戚慎目不斜视, 直接绕过屏风朝殿门走去。
景辛站在原地傻傻瞧着他背影。
真的就这样走了?
之前那个醋王就这样走了, 她做了那么多日的烘培都没留住他?
啊啊啊,她还怀着他孩子呢!
这一刻景辛难过到心态爆炸。
原本是因为心疼他,又记着沈清月的死,现在感觉自己也被抛弃了,让一个孕妇一晚上体验这么多,她忽然就快要崩溃掉。
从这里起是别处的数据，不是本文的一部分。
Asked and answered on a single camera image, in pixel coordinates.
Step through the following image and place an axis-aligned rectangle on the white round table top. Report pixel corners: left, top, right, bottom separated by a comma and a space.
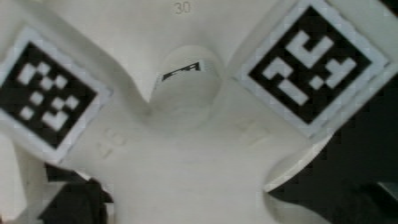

眼泪越落越凶, 她转身准备回床榻,腰际却忽然被滚烫的手掌握住。
戚慎不知何时回来的,将她抱到龙床上放下,紧绷着薄唇。
他沉声道:“把寡人的子嗣好好生下来,不许光脚乱跑!”
景辛还没来得再说什么他已经离开了宫殿。
长欢与紫延宫的宫女入内来伺候,几次说熄灯,景辛都要等戚慎来。
但她一直没有等到他来,不知道窗外是凌晨几点,她眼皮沉重,阖眼睡了过去。
翌日早朝。
乾正殿上的官僚只是平时的一半。
剩下的一半都跪在殿门外,从檐下一直跪到台阶,阳光灼晒着,个个大臣昨夜都跪了一夜,已经饥肠辘辘,也终快要体力不支。
为首的卢雍被宣入殿,他跪行上前,膝盖一路带出条血路。
戚慎高坐于龙椅上,少了平日里的慵懒散漫,笔直端坐着,令他们这些大臣心底更添了畏惧。
卢雍五十岁,一步步谨慎走来才当上百寮之长,如年迈昏庸败落在昨日。
“罪臣罪该万死,但求天子念在罪臣从前尽智竭力的份上饶恕罪臣的家眷!”他老泪纵横,哭声不止。
戚慎眸光深不可测,一旁成福宣道下一个。